TASK REQUIREMENTS => Gather every line below where "plate" appears.
---------- DATASET ENTRIES
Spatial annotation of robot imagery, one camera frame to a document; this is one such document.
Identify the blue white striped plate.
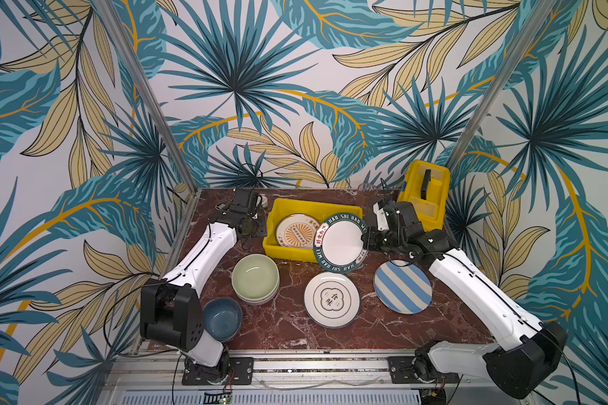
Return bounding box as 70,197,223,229
373,260,433,315

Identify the orange sunburst plate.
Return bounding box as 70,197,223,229
275,214,320,249

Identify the green rim lettered plate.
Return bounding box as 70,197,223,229
313,213,368,274

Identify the white plate green emblem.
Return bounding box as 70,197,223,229
304,272,361,328

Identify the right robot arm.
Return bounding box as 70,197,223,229
361,199,567,399

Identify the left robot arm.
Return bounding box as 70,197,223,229
140,189,263,368

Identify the yellow plastic bin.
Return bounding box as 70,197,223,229
263,198,362,263

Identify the clear pink cup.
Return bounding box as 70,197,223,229
357,183,378,192

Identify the yellow black toolbox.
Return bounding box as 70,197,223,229
397,160,451,231

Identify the light green bowl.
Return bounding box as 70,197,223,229
231,254,280,305

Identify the dark blue bowl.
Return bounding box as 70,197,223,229
203,297,243,343

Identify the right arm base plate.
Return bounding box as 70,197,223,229
387,356,459,385

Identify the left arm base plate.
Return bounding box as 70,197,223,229
182,357,254,386

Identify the aluminium frame rail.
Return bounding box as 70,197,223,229
98,349,516,404

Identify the left aluminium corner post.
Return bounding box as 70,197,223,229
93,0,198,195

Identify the aluminium corner post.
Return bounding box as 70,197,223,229
93,0,198,195
445,1,557,171

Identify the right aluminium corner post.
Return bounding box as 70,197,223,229
445,1,557,171

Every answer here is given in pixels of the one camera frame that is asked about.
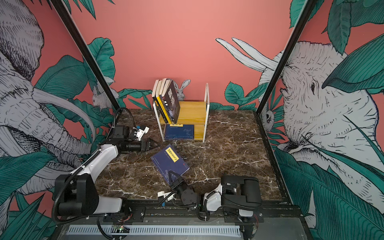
--------------------
SOLUTION TO THE EXERCISE =>
Identify the blue white striped plate.
Identify the orange sunburst plate.
Identify the green rim lettered plate.
Identify the white plate green emblem.
Identify the right arm base plate.
Identify the left arm base plate.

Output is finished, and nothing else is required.